◆ EXERCISE BRIEF:
In the entries that follow, the lines from the one with "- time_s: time" through the one with "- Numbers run" are the ones to write out, exactly and with both ends included. Nothing else should appear.

◇ ◇ ◇ ◇ ◇ ◇ ◇

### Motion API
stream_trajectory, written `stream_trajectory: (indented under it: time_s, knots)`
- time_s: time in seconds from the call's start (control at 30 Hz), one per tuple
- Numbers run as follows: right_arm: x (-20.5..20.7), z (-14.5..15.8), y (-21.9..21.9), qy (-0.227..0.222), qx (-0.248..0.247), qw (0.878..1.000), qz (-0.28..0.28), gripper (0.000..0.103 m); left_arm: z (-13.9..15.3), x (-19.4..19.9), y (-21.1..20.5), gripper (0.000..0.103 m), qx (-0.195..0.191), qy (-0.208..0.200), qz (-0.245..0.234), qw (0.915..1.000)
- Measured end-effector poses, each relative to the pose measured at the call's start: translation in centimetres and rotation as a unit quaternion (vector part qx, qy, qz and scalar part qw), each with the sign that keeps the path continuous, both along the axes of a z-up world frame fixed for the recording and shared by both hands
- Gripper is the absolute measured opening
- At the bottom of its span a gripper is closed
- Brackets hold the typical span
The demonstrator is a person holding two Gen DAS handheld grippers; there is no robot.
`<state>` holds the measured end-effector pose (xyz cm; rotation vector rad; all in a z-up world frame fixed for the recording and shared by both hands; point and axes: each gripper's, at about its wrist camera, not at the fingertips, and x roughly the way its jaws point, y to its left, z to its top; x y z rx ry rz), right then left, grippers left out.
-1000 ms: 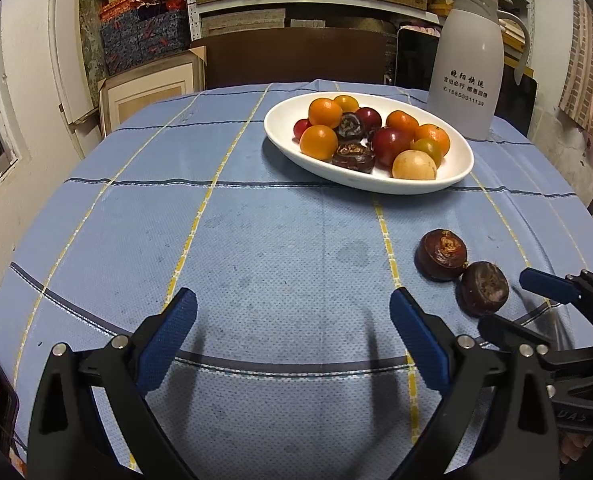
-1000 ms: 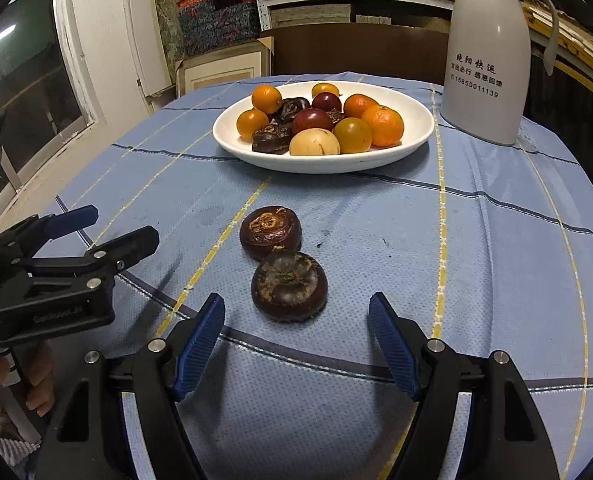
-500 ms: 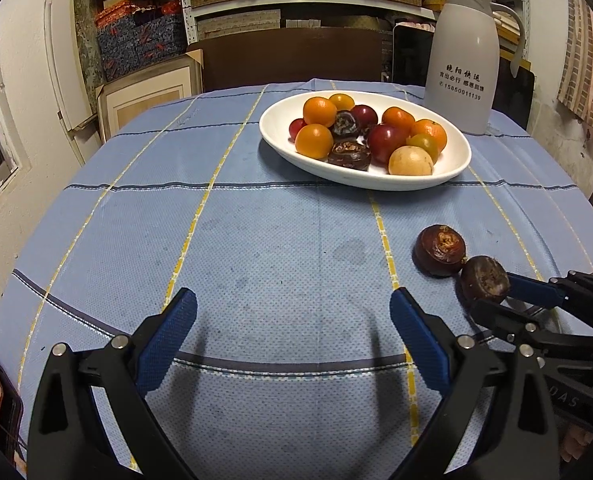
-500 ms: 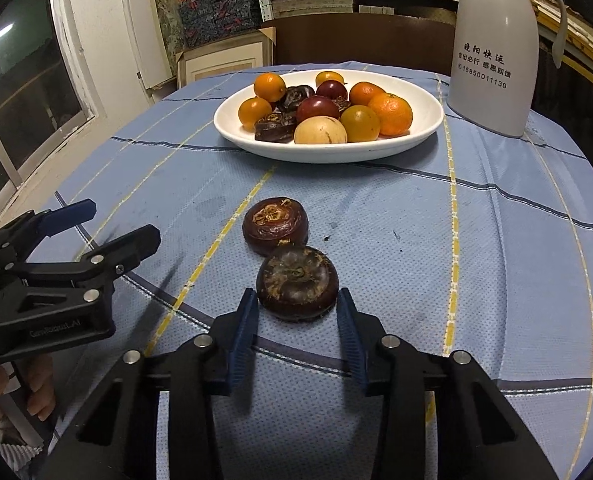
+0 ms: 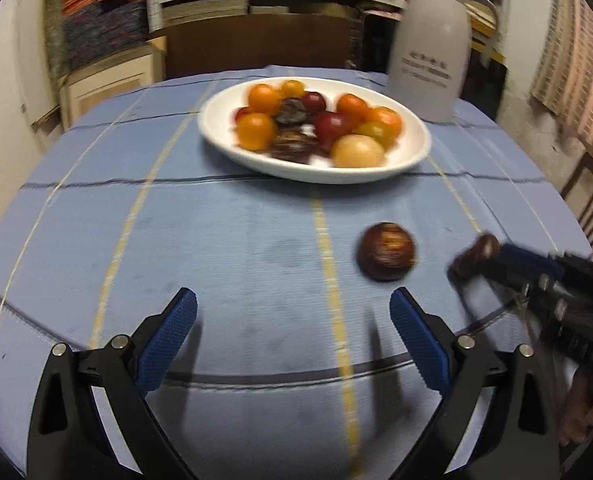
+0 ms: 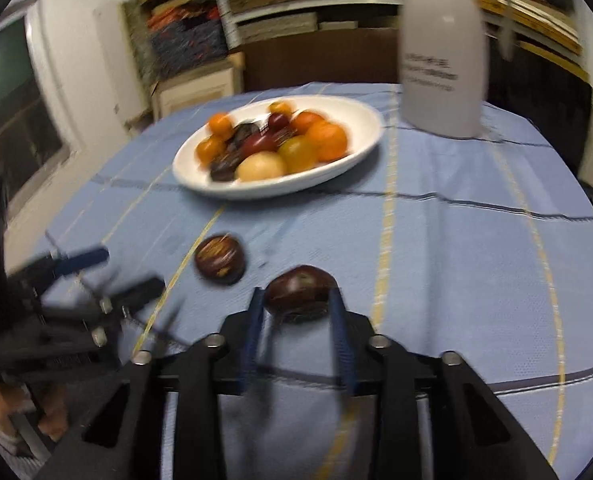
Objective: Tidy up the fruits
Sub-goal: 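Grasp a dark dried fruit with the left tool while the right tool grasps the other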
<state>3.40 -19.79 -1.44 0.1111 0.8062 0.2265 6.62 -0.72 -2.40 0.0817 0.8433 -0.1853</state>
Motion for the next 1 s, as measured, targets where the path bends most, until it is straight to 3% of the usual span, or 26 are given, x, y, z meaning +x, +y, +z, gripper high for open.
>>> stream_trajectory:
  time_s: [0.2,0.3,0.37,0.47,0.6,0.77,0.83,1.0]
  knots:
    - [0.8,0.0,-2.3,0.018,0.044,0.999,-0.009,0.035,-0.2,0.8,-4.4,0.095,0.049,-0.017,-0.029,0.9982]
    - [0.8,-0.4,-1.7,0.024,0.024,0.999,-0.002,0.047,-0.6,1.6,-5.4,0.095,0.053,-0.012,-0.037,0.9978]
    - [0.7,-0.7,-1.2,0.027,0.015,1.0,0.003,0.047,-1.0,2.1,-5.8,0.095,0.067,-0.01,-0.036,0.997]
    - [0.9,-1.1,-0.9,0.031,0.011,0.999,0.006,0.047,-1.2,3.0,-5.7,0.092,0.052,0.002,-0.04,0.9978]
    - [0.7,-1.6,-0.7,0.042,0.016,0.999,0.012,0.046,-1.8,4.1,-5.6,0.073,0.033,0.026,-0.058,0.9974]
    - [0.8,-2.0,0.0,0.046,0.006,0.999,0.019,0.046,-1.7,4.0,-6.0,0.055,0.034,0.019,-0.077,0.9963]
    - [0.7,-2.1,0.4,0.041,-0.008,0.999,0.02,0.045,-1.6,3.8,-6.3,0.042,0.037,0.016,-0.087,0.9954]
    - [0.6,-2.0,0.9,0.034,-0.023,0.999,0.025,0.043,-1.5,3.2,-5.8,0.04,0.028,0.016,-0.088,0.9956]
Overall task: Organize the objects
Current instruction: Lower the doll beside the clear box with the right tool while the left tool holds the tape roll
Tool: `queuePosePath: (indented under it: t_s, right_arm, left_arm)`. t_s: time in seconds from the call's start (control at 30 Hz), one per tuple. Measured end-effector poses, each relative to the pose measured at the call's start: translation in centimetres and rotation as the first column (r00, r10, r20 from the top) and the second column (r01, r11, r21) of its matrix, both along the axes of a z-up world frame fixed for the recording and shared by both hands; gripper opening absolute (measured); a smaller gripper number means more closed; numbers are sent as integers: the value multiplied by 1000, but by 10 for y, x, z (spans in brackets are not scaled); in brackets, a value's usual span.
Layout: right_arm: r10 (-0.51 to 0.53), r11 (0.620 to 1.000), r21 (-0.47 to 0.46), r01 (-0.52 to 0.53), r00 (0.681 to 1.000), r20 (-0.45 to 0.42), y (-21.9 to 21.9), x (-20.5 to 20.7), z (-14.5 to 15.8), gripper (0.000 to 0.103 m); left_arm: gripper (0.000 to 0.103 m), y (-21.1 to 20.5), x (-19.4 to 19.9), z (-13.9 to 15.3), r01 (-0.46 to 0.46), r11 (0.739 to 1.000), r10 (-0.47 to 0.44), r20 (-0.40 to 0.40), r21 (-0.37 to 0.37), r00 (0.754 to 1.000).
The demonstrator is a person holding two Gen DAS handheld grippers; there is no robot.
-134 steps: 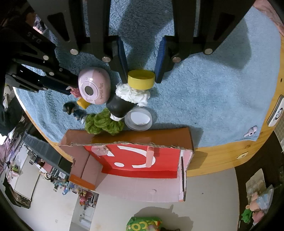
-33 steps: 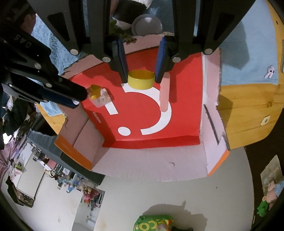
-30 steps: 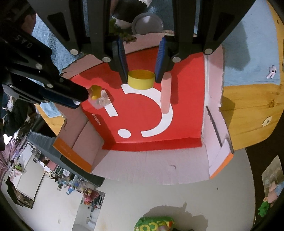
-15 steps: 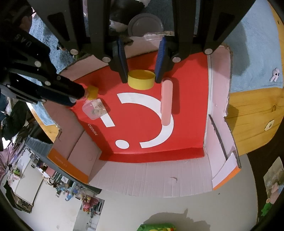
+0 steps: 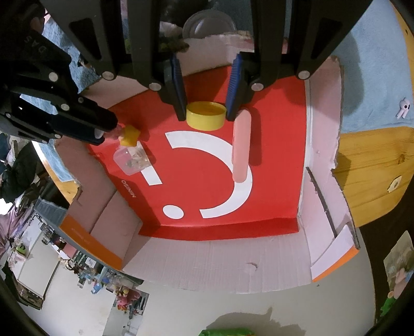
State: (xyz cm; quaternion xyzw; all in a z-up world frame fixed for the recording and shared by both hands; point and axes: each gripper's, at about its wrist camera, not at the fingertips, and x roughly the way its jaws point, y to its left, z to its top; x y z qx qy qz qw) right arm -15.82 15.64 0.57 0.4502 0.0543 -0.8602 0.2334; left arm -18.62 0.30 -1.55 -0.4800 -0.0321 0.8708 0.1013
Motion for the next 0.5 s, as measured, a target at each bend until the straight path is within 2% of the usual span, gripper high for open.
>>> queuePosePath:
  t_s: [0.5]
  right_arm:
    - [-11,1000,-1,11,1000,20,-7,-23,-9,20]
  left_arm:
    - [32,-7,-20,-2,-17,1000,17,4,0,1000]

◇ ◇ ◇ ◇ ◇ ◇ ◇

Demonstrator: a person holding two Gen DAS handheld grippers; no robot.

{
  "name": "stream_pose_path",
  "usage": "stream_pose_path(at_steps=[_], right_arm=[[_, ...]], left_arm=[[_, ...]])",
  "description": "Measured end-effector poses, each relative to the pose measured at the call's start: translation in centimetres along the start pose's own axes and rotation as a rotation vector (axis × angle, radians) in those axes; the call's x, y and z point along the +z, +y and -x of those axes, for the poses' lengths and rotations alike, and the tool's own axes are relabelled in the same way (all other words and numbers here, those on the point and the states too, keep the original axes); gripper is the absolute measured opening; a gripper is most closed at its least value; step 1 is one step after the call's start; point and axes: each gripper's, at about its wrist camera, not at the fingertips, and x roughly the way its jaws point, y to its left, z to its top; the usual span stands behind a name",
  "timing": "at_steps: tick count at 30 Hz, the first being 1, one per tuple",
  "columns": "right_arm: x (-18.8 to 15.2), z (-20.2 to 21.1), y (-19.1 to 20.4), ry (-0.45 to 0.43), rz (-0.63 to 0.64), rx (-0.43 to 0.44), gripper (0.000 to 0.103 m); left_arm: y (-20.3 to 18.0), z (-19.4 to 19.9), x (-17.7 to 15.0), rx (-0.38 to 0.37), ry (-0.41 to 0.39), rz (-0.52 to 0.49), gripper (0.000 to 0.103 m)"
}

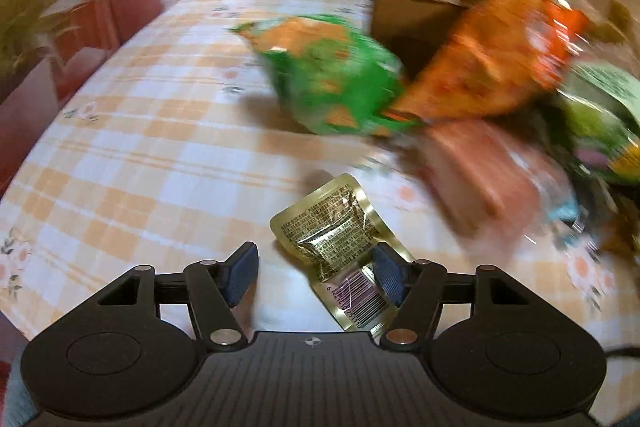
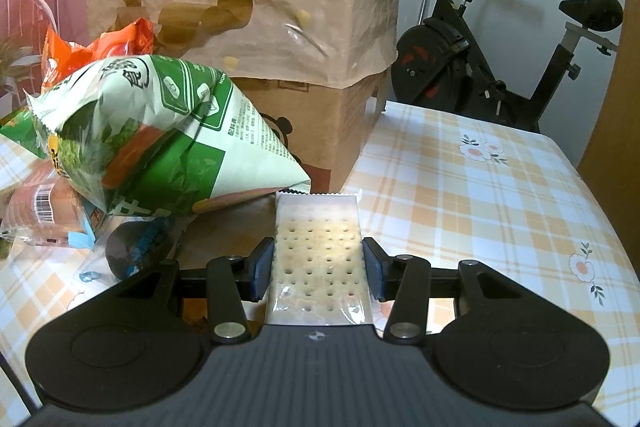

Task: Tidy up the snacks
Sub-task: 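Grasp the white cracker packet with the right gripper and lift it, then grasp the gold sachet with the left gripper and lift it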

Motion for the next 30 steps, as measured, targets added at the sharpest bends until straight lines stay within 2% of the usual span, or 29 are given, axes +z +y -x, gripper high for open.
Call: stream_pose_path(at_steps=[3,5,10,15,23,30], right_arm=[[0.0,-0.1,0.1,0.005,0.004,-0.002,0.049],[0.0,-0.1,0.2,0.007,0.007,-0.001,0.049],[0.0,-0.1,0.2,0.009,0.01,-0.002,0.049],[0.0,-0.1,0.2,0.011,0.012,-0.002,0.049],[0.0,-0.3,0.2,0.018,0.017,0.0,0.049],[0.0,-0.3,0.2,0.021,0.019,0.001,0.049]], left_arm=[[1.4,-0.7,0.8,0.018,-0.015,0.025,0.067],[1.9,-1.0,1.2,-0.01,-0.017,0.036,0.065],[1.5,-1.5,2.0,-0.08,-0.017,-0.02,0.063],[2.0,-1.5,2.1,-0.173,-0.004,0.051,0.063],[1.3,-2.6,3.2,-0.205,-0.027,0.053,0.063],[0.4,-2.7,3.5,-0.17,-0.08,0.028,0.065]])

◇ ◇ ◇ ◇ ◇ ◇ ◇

◆ TASK OUTPUT:
- time_s: time in seconds from the call's start (control at 30 Hz), one per tuple
- Numbers run as follows: right_arm: x (-20.5..20.7), z (-14.5..15.8), y (-21.9..21.9), qy (-0.227..0.222), qx (-0.248..0.247), qw (0.878..1.000), qz (-0.28..0.28), gripper (0.000..0.103 m); left_arm: z (-13.9..15.3), x (-19.4..19.9), y (-21.1..20.5), gripper (0.000..0.103 m), qx (-0.195..0.191), qy (-0.208..0.200), qz (-0.245..0.234), qw (0.915..1.000)

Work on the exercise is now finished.